§ **Task description**
Which lines of the data below hold "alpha"? Copy each of them.

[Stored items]
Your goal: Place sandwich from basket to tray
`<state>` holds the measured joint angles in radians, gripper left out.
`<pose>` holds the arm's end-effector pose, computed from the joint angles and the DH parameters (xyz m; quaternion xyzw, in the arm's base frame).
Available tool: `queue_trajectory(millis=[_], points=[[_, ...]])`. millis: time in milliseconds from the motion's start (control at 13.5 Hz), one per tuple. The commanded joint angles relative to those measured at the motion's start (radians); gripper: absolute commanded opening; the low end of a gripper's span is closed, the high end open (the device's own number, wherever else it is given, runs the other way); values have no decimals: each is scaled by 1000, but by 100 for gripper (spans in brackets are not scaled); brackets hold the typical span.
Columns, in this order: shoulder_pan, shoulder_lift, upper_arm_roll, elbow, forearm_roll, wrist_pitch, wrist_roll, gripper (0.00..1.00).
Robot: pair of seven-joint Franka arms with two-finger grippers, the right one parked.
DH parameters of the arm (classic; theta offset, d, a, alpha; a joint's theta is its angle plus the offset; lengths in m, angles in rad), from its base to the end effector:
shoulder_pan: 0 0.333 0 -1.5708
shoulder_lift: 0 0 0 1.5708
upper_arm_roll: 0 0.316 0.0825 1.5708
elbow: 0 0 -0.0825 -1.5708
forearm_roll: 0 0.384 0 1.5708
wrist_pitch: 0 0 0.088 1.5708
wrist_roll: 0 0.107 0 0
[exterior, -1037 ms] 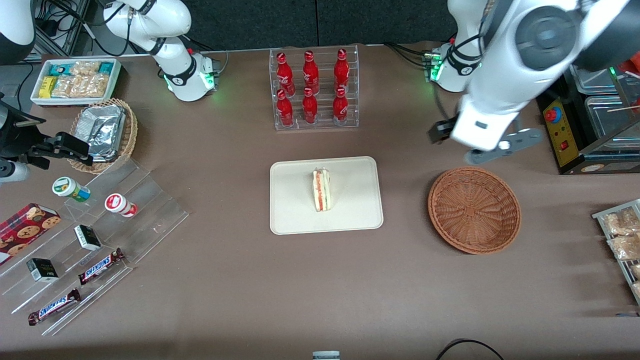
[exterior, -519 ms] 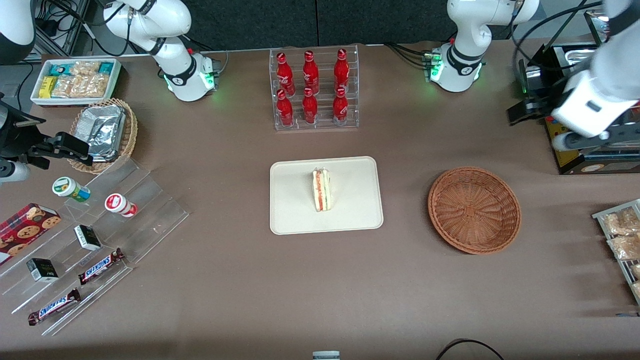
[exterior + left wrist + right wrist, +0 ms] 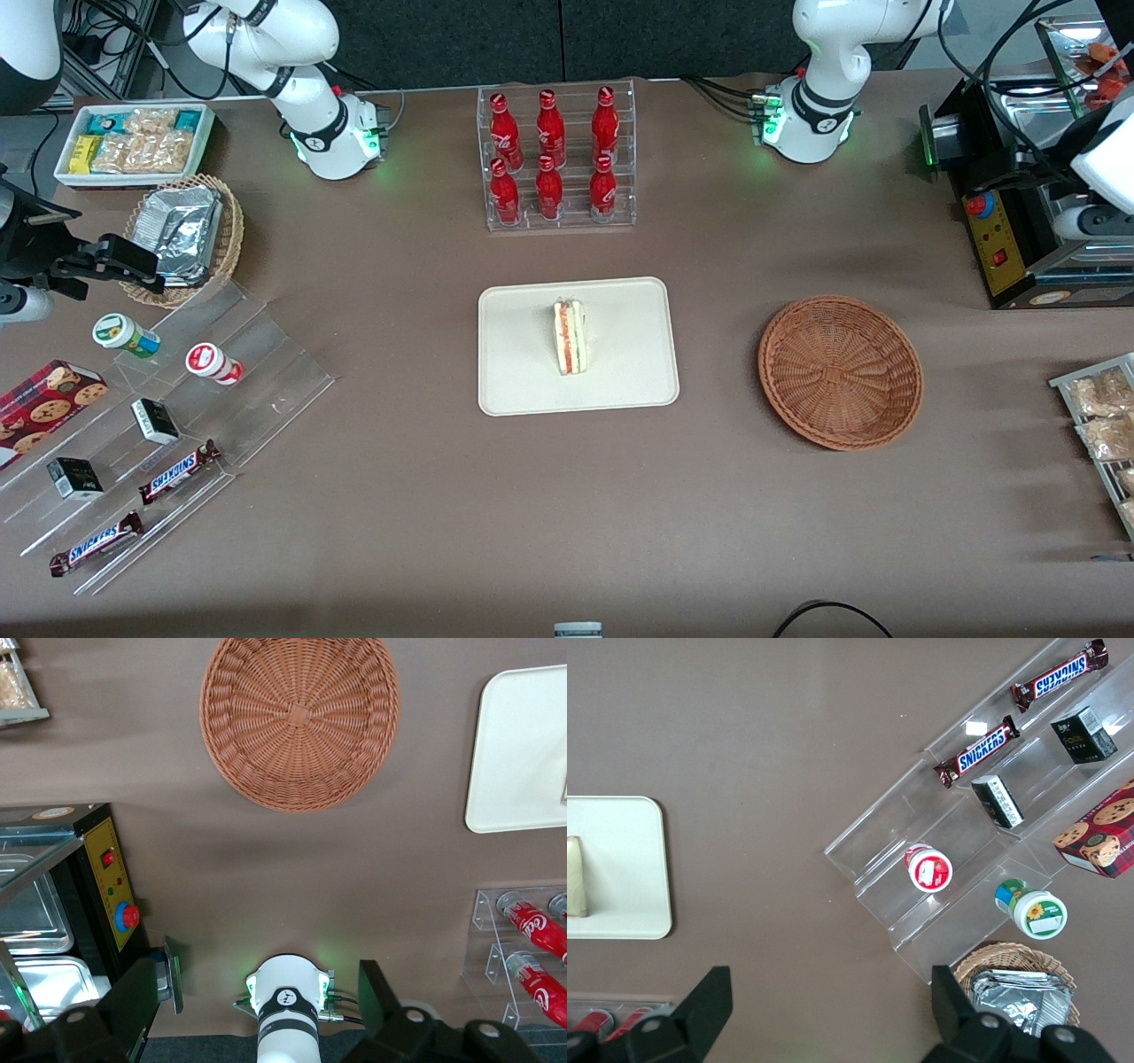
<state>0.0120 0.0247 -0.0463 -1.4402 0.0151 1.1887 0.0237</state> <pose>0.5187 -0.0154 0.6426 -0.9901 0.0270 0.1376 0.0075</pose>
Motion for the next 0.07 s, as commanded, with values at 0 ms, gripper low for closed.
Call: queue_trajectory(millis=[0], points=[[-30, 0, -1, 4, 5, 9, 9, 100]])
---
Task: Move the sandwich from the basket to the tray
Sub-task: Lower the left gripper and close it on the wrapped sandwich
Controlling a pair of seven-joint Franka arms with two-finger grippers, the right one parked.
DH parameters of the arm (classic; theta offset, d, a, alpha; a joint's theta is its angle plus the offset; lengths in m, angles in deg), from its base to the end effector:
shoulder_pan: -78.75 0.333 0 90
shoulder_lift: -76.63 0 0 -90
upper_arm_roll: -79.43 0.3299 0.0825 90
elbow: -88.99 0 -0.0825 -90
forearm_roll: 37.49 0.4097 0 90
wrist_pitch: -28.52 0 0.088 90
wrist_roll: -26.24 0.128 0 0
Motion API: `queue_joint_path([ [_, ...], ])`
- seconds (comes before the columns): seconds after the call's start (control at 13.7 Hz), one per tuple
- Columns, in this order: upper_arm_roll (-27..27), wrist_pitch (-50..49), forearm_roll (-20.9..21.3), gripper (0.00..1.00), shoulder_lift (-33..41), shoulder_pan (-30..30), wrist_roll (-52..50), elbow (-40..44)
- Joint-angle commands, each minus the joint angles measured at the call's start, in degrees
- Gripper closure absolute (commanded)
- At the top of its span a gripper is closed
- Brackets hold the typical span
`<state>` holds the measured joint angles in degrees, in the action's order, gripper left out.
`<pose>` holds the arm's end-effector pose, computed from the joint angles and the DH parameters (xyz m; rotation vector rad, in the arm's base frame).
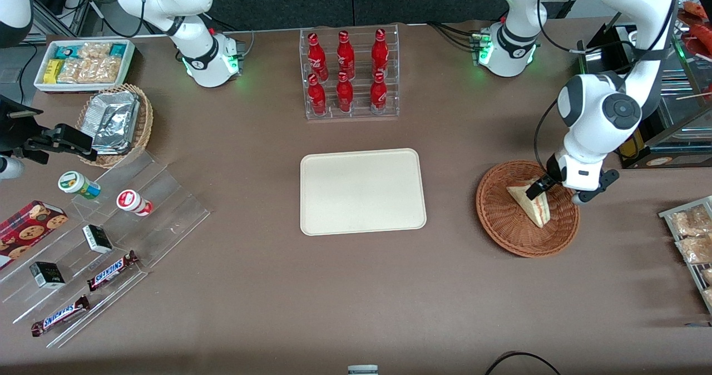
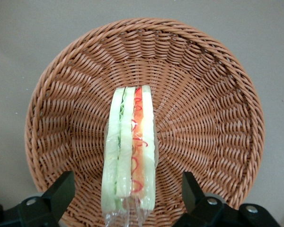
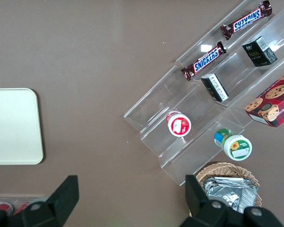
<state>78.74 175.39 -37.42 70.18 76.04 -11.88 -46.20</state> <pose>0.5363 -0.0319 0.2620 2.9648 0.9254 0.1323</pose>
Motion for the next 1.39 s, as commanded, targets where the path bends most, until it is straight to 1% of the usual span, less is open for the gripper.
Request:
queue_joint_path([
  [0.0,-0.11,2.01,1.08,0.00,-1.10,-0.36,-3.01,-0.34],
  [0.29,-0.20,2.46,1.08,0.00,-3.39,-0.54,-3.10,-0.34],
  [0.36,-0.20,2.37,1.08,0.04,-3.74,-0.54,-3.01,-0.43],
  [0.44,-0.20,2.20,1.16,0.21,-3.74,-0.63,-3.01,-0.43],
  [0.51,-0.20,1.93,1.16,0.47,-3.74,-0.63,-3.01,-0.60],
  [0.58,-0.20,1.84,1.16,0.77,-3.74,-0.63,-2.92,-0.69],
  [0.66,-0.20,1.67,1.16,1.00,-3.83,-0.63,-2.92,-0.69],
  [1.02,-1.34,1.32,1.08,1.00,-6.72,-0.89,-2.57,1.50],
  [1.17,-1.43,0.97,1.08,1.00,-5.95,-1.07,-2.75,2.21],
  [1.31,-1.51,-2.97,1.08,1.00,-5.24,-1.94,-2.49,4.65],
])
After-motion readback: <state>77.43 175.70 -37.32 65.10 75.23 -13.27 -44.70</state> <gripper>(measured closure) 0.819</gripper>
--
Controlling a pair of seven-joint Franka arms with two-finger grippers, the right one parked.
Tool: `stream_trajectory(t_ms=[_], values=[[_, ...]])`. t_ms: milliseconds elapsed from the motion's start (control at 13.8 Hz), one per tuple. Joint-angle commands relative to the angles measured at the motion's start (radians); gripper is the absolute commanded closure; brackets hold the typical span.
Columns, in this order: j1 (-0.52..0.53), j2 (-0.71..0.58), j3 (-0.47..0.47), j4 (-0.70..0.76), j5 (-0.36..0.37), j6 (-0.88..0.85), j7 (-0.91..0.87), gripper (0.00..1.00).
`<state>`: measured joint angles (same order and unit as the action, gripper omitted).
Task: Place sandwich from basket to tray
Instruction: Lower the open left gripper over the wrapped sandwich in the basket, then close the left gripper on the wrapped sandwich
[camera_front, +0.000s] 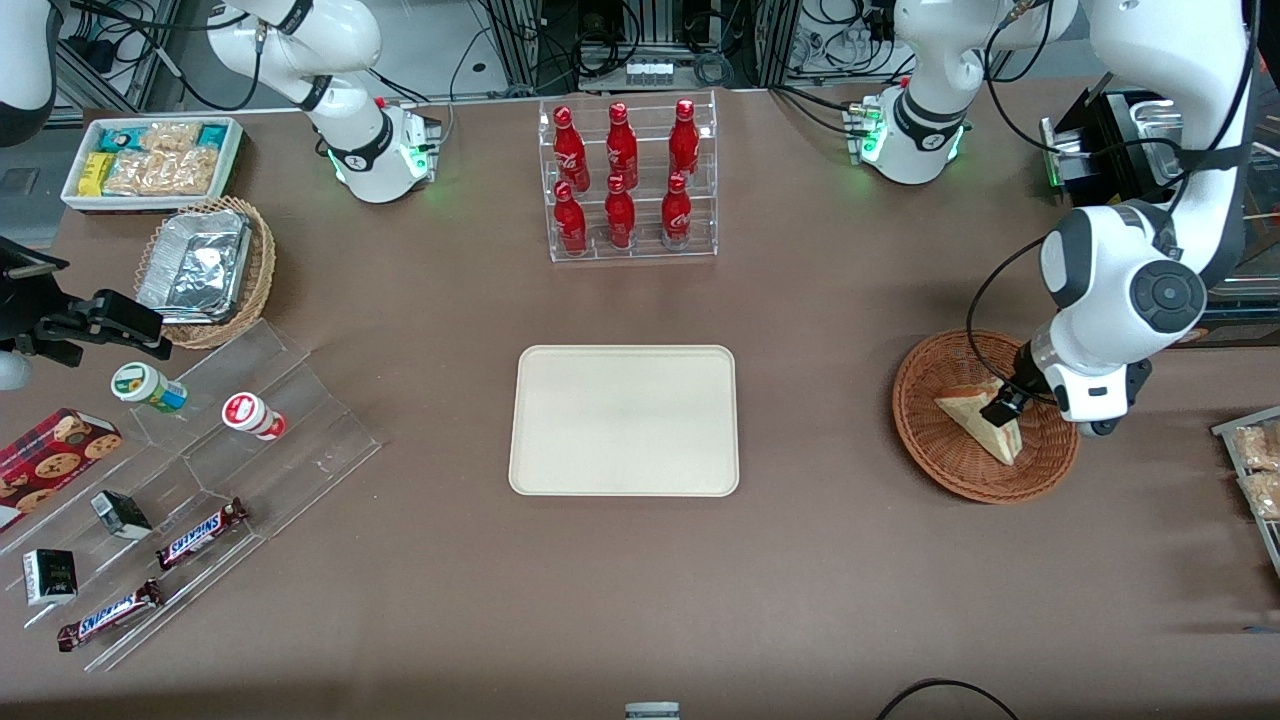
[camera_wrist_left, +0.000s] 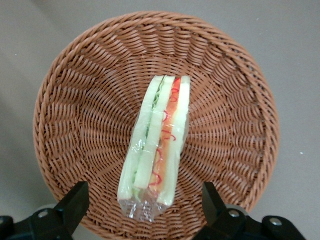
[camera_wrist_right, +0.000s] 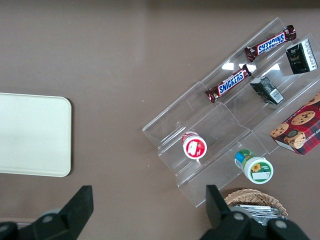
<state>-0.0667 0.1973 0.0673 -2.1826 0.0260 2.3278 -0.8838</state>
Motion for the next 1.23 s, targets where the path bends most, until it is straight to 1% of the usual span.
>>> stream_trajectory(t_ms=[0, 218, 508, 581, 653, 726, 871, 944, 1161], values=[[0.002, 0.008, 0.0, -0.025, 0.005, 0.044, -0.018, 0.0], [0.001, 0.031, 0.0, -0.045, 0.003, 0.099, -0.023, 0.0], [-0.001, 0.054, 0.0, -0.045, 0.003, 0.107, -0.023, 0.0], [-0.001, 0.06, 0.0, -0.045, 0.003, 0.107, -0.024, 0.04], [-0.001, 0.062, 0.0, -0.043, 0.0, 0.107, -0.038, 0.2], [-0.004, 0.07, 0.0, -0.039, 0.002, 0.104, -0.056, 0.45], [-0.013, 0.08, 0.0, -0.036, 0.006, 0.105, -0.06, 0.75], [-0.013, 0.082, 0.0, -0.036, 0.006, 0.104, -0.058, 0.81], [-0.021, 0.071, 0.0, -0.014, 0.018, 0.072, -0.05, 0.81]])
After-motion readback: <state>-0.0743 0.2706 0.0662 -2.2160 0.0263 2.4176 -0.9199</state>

§ **Exercise answer**
DH parameters of the arm (classic; theta offset, d, a, alpha; a joint's theta is its angle plus the offset; lengths in m, angles in rad), from its base to the end effector:
DH parameters of the arm (classic; theta offset, d, a, alpha; a joint's theta is its angle plus the offset; lengths in m, angles in deg), from its base to the end effector:

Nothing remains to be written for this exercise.